「早稲田映画まつり」の『冷たい熱帯魚』のイベント、黒沢あすかもサプライズゲストで登場
 今年で23回目を迎える学生による一大コンペティション「早稲田映画まつり」が12月21日より早稲田大学大隈講堂にて開催されている。このイベントの特別企画「キネマ旬報 映画・映像業界セミナー」に、映画『愛のむきだし』などで学生から圧倒的な支持を受けている園子温監督が招かれた。

 園監督は映画・映像業界を目指す学生に向けて、来年1月29日より公開となる、最新作『冷たい熱帯魚』を例に、製作から公開に至るまでの経緯を語った。熱意ある学生達からたくさんの質問が投げかけられた。日本映画についての現状を質問されると園監督は「救いのない映画が多すぎますよね(笑)。アメリカとかだと映画が面白ければヒットするんです。全く有名ではない役者が出て、そこから役者が大ヒットするという映画を作らなければいけないと思います。」と役者を育てる映画の大切さを熱弁した。
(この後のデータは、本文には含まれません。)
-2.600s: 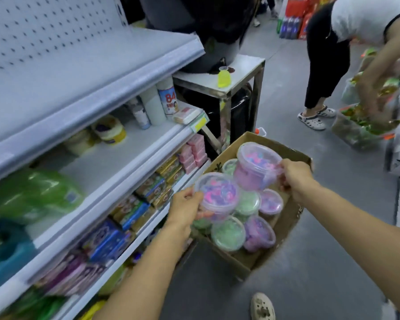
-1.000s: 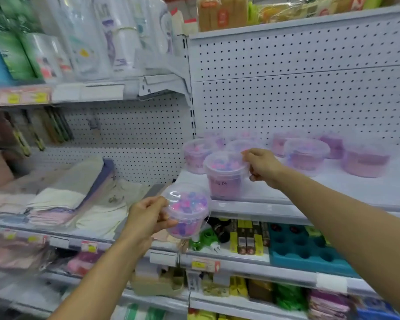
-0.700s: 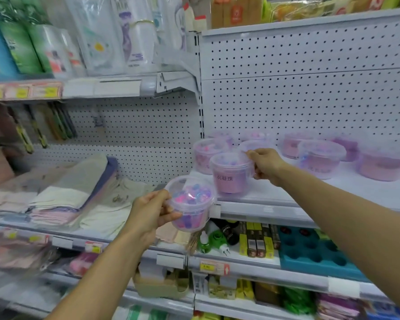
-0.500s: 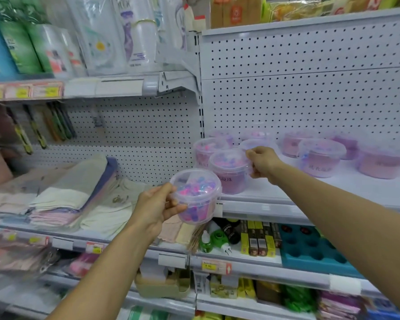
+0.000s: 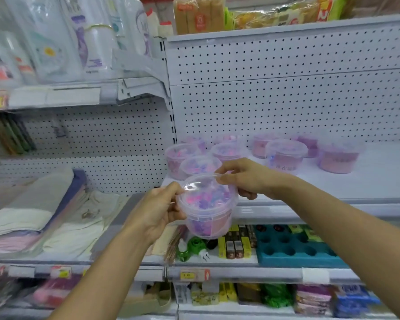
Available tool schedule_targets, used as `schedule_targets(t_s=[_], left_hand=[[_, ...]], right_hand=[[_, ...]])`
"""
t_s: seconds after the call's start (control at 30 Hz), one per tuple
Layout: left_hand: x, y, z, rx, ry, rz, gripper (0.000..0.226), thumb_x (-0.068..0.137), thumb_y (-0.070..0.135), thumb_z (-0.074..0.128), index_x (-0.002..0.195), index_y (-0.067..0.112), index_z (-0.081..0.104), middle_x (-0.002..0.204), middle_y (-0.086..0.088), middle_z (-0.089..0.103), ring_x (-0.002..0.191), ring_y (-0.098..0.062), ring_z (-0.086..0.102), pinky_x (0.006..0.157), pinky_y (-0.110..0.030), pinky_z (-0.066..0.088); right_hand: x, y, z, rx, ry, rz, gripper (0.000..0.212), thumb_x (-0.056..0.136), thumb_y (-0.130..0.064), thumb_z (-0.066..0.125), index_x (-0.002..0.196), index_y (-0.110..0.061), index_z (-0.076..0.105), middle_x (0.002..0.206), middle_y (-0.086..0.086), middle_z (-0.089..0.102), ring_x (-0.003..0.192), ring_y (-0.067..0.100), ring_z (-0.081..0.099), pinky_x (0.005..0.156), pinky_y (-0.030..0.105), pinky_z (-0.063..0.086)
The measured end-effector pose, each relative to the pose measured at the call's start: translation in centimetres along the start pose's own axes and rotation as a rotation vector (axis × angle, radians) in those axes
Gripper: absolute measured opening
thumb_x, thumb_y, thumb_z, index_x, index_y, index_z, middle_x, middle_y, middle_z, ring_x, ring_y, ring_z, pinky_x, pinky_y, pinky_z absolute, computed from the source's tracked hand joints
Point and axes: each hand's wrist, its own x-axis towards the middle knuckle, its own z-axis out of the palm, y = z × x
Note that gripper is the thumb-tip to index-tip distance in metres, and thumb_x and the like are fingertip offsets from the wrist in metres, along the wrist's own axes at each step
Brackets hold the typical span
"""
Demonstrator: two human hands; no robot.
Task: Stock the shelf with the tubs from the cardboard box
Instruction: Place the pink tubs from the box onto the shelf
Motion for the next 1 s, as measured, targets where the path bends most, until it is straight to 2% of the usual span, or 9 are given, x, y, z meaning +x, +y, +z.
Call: schedule_targets(t_s=[0.1, 0.17, 0.23, 0.3, 0.43, 0.6, 0.8, 0.9, 1.0], left_hand=[[0.5, 0.2, 2.4, 0.205, -0.063, 0.106, 0.023, 0.091, 0.020, 0.057, 0.091, 0.000, 0.068, 0.068, -0.010, 0.056, 0.052, -0.016, 0.055, 0.052, -0.030, 0.056], [1.7, 0.0, 3.3, 0.566, 0.077, 0.365, 0.025, 0.092, 0.033, 0.055, 0.098, 0.013, 0.070, 0.078, -0.001, 0.064, 0.062, -0.015, 0.061, 0.065, -0.035, 0.057], [3.1, -0.2, 3.7, 0.875, 0.242, 0.663, 0.026, 0.092, 0.037, 0.054, 0.110, 0.024, 0.067, 0.101, 0.004, 0.065, 0.092, -0.015, 0.062, 0.084, -0.031, 0.048], [4.7, -0.4, 3.7, 0.999, 0.211, 0.796, 0.032, 0.094, 0.033, 0.054, 0.123, 0.023, 0.062, 0.123, 0.003, 0.058, 0.116, -0.017, 0.050, 0.095, -0.022, 0.032], [7.1, -1.2, 3.7, 1.165, 0.099, 0.779, 0.038, 0.094, 0.031, 0.054, 0.131, 0.023, 0.056, 0.139, 0.001, 0.051, 0.129, -0.019, 0.042, 0.107, -0.028, 0.026], [7.8, -1.6, 3.9, 1.156, 0.128, 0.756, 0.032, 0.093, 0.029, 0.058, 0.124, 0.022, 0.063, 0.130, 0.001, 0.058, 0.122, -0.022, 0.047, 0.102, -0.030, 0.033], [7.9, -1.8, 4.1, 1.170, 0.136, 0.756, 0.031, 0.092, 0.028, 0.058, 0.121, 0.021, 0.065, 0.126, 0.001, 0.061, 0.119, -0.023, 0.048, 0.098, -0.032, 0.034], [8.2, -2.0, 4.1, 1.191, 0.142, 0.767, 0.031, 0.092, 0.029, 0.058, 0.121, 0.021, 0.065, 0.126, 0.000, 0.061, 0.120, -0.023, 0.048, 0.098, -0.033, 0.035], [8.2, -2.1, 4.0, 1.202, 0.145, 0.790, 0.031, 0.092, 0.031, 0.057, 0.120, 0.021, 0.065, 0.124, 0.000, 0.062, 0.117, -0.024, 0.049, 0.097, -0.035, 0.036]], right_hand=[[-1.3, 1.9, -2.5, 0.163, 0.124, 0.021, 0.020, 0.093, -0.017, 0.057, 0.109, -0.023, 0.068, 0.054, 0.000, 0.035, 0.042, 0.010, 0.026, 0.041, 0.022, 0.019], [-2.0, 3.2, -4.2, 0.220, 0.245, 0.049, 0.023, 0.093, -0.013, 0.055, 0.108, -0.024, 0.070, 0.052, -0.001, 0.032, 0.040, 0.010, 0.024, 0.041, 0.020, 0.017], [-2.4, 4.7, -5.7, 0.285, 0.402, 0.089, 0.027, 0.093, -0.010, 0.053, 0.108, -0.023, 0.071, 0.054, 0.001, 0.031, 0.040, 0.011, 0.024, 0.040, 0.019, 0.018], [-2.5, 5.9, -6.7, 0.341, 0.538, 0.132, 0.030, 0.093, -0.007, 0.050, 0.111, -0.021, 0.071, 0.056, 0.002, 0.034, 0.044, 0.014, 0.027, 0.038, 0.020, 0.020], [-2.1, 7.5, -6.8, 0.429, 0.662, 0.186, 0.031, 0.095, -0.004, 0.045, 0.113, -0.013, 0.069, 0.058, 0.007, 0.043, 0.041, 0.017, 0.035, 0.037, 0.022, 0.031], [-1.6, 8.5, -6.1, 0.499, 0.701, 0.198, 0.028, 0.097, -0.005, 0.044, 0.119, -0.006, 0.062, 0.062, 0.012, 0.049, 0.045, 0.025, 0.049, 0.047, 0.039, 0.058], [-1.8, 8.7, -5.5, 0.404, 0.638, 0.174, 0.049, 0.083, -0.018, 0.073, 0.128, -0.012, 0.056, 0.080, 0.013, 0.060, 0.061, 0.027, 0.060, 0.070, 0.044, 0.060], [-1.6, 8.9, -4.9, 0.298, 0.670, 0.170, 0.061, 0.075, -0.023, 0.080, 0.130, -0.013, 0.055, 0.093, 0.014, 0.061, 0.064, 0.030, 0.065, 0.067, 0.041, 0.061], [-1.3, 9.0, -4.5, 0.194, 0.686, 0.152, 0.059, 0.078, -0.030, 0.077, 0.130, -0.017, 0.054, 0.081, 0.005, 0.063, 0.063, 0.028, 0.066, 0.063, 0.036, 0.060]])
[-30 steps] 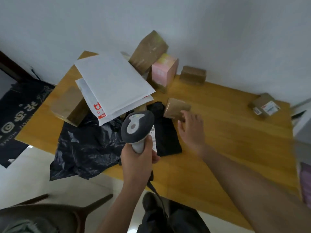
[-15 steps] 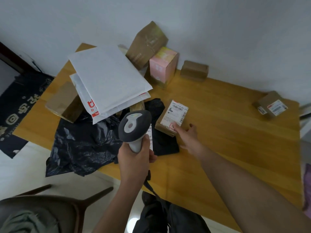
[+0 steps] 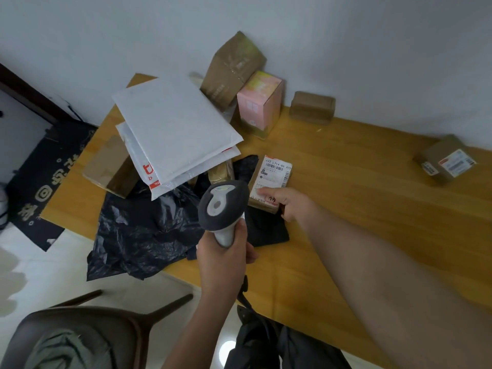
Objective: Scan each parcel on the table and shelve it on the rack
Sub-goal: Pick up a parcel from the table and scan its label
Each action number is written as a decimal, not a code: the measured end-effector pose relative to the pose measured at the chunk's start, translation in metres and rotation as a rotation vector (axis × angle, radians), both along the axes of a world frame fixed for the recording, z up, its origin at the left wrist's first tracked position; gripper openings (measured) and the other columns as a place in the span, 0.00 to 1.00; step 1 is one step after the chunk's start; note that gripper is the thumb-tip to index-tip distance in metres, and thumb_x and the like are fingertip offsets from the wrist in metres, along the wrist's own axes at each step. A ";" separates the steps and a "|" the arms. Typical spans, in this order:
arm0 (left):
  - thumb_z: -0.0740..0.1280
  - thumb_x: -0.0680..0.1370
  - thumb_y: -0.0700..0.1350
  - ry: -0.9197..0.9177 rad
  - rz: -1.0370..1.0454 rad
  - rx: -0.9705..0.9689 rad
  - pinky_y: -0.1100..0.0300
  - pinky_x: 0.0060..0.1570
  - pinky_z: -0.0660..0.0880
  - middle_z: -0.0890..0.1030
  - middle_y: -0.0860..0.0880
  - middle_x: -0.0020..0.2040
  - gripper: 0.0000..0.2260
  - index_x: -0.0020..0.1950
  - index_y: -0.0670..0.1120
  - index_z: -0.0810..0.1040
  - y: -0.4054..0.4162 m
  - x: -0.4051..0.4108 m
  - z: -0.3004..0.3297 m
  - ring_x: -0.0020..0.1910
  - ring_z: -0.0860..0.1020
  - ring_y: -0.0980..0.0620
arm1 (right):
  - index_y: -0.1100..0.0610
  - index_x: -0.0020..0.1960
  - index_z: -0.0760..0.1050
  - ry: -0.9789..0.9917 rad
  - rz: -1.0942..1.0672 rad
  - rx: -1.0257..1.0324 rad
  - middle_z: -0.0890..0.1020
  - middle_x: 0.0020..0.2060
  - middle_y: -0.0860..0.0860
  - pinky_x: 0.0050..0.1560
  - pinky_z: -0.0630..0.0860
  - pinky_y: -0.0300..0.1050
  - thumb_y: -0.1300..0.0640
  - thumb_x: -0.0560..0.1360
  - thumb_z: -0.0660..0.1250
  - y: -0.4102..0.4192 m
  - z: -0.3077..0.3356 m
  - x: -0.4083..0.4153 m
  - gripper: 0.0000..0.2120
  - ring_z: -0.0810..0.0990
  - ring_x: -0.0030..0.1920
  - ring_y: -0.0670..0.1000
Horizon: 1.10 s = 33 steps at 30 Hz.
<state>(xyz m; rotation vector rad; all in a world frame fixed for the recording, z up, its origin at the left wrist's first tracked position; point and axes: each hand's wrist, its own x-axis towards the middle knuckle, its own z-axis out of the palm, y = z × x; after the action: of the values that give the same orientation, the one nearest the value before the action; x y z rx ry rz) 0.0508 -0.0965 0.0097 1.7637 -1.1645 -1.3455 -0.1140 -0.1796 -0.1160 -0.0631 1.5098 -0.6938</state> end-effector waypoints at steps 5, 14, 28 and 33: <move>0.67 0.79 0.44 0.015 -0.030 0.001 0.63 0.26 0.77 0.80 0.46 0.26 0.13 0.44 0.33 0.76 0.000 -0.009 0.004 0.25 0.80 0.49 | 0.56 0.45 0.75 -0.077 -0.051 0.065 0.80 0.42 0.51 0.59 0.67 0.44 0.56 0.70 0.76 0.006 -0.002 -0.006 0.11 0.75 0.45 0.49; 0.68 0.79 0.45 0.063 -0.097 0.015 0.58 0.29 0.79 0.80 0.44 0.27 0.13 0.46 0.34 0.76 0.008 -0.025 0.024 0.28 0.82 0.46 | 0.57 0.63 0.73 0.002 -0.002 -0.115 0.84 0.51 0.52 0.49 0.67 0.46 0.61 0.66 0.76 0.020 0.014 -0.015 0.27 0.78 0.51 0.49; 0.66 0.80 0.46 -0.008 -0.308 -0.149 0.66 0.30 0.77 0.81 0.40 0.34 0.13 0.44 0.36 0.77 0.047 -0.063 0.072 0.30 0.81 0.50 | 0.57 0.67 0.71 0.194 0.004 -0.230 0.82 0.41 0.49 0.42 0.68 0.45 0.63 0.70 0.72 0.040 0.065 -0.083 0.26 0.77 0.42 0.47; 0.66 0.80 0.46 -0.040 -0.328 -0.165 0.65 0.28 0.77 0.81 0.39 0.34 0.12 0.44 0.38 0.76 0.053 -0.073 0.082 0.28 0.81 0.52 | 0.53 0.52 0.76 0.151 -0.023 -0.249 0.81 0.37 0.47 0.40 0.67 0.43 0.64 0.71 0.71 0.049 0.073 -0.095 0.12 0.75 0.41 0.47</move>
<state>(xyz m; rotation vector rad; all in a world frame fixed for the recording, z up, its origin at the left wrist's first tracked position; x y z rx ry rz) -0.0226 -0.0430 0.0918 1.5351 -1.5922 -1.3552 -0.2089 -0.1305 -0.0426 -0.2927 1.5624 -0.9091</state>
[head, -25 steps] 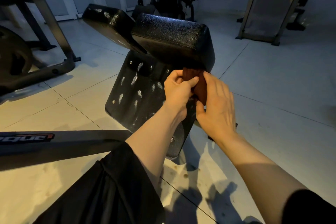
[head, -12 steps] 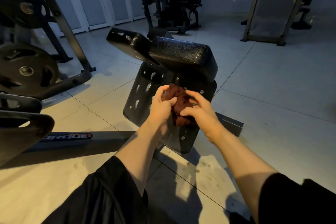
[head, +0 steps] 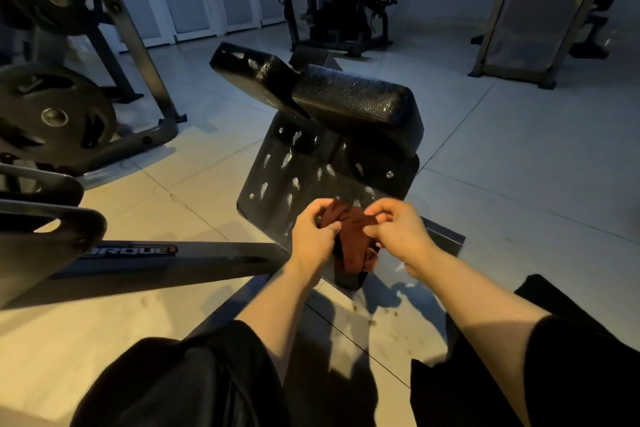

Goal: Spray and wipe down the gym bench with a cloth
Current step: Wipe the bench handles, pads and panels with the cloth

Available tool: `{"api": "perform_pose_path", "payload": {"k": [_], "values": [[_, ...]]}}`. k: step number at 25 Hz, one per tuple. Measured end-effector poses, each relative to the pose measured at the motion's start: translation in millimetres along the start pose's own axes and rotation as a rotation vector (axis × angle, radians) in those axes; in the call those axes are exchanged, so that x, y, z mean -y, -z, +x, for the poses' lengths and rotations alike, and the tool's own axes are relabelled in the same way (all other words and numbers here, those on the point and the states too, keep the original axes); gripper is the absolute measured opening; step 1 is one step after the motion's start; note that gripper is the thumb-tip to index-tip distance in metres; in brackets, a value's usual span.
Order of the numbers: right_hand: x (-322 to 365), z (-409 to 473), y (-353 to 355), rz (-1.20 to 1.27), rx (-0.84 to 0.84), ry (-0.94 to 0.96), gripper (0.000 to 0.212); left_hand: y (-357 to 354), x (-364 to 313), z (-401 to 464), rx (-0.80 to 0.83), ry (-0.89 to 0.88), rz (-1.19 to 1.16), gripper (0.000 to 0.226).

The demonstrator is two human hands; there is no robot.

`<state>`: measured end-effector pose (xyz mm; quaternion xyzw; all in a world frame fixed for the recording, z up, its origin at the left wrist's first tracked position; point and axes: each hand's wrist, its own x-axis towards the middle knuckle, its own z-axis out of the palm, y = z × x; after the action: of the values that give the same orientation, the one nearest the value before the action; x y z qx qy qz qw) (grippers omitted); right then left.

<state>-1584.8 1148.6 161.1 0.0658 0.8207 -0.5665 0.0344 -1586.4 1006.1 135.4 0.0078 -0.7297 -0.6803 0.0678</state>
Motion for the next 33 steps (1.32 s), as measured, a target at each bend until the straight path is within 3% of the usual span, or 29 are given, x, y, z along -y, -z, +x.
{"api": "perform_pose_path", "payload": {"k": [4, 8, 11, 13, 17, 20, 26, 31, 33], "values": [[-34, 14, 4, 0.081, 0.004, -0.094, 0.027, -31, 53, -6, -0.090, 0.118, -0.041, 0.030], [-49, 26, -7, 0.041, 0.214, 0.028, 0.068, -47, 62, 5, -0.127, 0.155, -0.309, 0.016], [-51, 42, -9, -0.068, 0.180, 0.114, 0.068, -49, 57, 19, -0.080, 0.162, -0.402, 0.017], [-47, 54, -5, -0.162, 0.147, 0.128, 0.062, -50, 58, 25, -0.078, 0.161, -0.323, 0.018], [-51, 76, 12, -0.576, 0.094, 0.281, 0.040, -51, 76, 37, -0.220, 0.257, -0.194, 0.023], [-54, 91, 18, -0.670, 0.127, 0.340, 0.028, -60, 85, 43, -0.266, 0.276, -0.057, 0.029], [-47, 118, 14, -0.668, -0.105, 0.518, 0.041, -94, 93, 56, -0.322, 0.244, 0.110, 0.041], [-74, 136, 2, -1.325, 0.107, 0.712, 0.088, -93, 108, 54, -0.335, 0.218, 0.269, 0.051], [-78, 143, -1, -1.466, 0.217, 0.854, 0.082, -93, 112, 51, -0.337, 0.223, 0.358, 0.052]]}}
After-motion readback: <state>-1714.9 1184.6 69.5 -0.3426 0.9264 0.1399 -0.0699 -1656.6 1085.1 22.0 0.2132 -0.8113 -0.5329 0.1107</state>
 園監督の『冷たい熱帯魚』は、実在するいくつかの猟奇殺人事件にヒントを得て人間の狂気と極限の愛を描いたサスペンス。小さな熱帯魚店を営む社本(吹越満)の家庭では、年頃の娘(梶原ひかり)が若い後妻(神楽坂恵)に反発しており、そのため彼と妻との関係にも亀裂が生じていた。そんなある日、彼は娘が起こした万引き事件をきっかけに同業者の村田(でんでん)の事業を手伝うことになり、いつしか恐ろしい猟奇殺人事件に巻き込まれていく。

 海外の映画祭で高い評価を受けているこの映画、日本映画界に革命を起こす作品になるのかどうか、2011年1月29日(土)に注目だ。